# Regina of Giant Orange



## diablomantis (Jan 29, 2016)

Hello, I have recently purchased what was supposed to be a Matecho online, but it turned out to be, I think, a Giant Orange; definitely not a Matecho, maybe a Regina, but I thought Regina's had blue on there throat. I was just looking for a second opinion to confirm my suspicion, also if anyone could guess her age that would be greatly appreciated, I was told she was five months old, but she seems a bit large to be only five months.

Thanks in advance,
Vladimir.


----------



## mongo77 (Apr 28, 2008)

Not 100% sure but I think Regina/giant orange are interchangeable names for the same tinc.


----------



## jdooley195 (Oct 19, 2009)

Looks like a matecho to me....that said, there's a fine to none existing line with visually differentiating tincs of this pattern/color. Could be considered from a lot of different morphs...la fumee, yellow back, etc...

You'll just have to trust the seller....if they're worth trusting.

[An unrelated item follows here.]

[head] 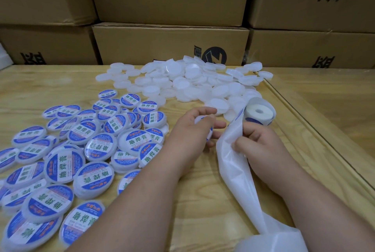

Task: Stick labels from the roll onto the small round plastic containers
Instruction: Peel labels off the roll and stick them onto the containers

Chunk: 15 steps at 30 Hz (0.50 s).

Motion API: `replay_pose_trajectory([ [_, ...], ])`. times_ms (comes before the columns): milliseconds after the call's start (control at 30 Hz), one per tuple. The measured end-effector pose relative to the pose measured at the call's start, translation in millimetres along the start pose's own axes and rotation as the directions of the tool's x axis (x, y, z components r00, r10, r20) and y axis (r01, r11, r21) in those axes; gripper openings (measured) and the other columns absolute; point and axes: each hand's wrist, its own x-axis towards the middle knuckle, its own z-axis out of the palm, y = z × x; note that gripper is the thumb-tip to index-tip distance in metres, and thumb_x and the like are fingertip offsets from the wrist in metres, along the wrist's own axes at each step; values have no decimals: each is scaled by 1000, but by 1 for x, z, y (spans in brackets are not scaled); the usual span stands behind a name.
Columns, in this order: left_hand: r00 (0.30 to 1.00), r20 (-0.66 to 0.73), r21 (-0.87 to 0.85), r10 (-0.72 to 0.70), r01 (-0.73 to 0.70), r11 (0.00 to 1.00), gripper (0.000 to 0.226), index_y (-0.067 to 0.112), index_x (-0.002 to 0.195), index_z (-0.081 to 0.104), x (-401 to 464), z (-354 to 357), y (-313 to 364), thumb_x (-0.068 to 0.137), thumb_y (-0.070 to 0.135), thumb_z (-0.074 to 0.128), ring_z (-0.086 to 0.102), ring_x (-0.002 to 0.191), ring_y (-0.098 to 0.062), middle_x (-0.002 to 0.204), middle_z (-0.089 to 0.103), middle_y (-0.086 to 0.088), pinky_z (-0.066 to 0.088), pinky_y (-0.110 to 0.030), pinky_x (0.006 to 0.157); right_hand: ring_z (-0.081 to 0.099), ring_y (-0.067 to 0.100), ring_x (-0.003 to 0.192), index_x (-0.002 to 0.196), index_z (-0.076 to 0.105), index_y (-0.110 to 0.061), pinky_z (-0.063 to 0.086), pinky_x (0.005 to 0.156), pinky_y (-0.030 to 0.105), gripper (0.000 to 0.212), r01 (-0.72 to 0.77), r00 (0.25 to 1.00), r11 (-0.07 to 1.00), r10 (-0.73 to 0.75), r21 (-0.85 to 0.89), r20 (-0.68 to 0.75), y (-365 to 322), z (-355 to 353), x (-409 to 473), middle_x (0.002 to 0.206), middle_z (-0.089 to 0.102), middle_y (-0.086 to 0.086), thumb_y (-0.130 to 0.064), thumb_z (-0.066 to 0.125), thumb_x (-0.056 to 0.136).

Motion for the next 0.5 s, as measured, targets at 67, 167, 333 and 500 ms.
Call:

I'd guess the frog between 10 and 16 months. Might just be a big frog, but 5 months....meh...I doubt it as we'll.


----------



## Tricolor (Jun 12, 2009)

I agree. Tom knows his tinks


----------



## diablomantis (Jan 29, 2016)

*Re: Regina or Giant Orange*

Thanks Jdooley, that is very helpful, I guess she just might be a uniquely patterned Matecho, haven't seen any Matechos with the black spot on there back; thanks also for the guess on age.


----------



## dartsanddragons (Jun 6, 2004)

Matecho produce solid backs as well as the one you have with a spot


----------



## Julio (Oct 8, 2007)

Reginas and Giant orange also have a a degree of blue netting on their legs and bellies, so you have a matecho on your hands.


----------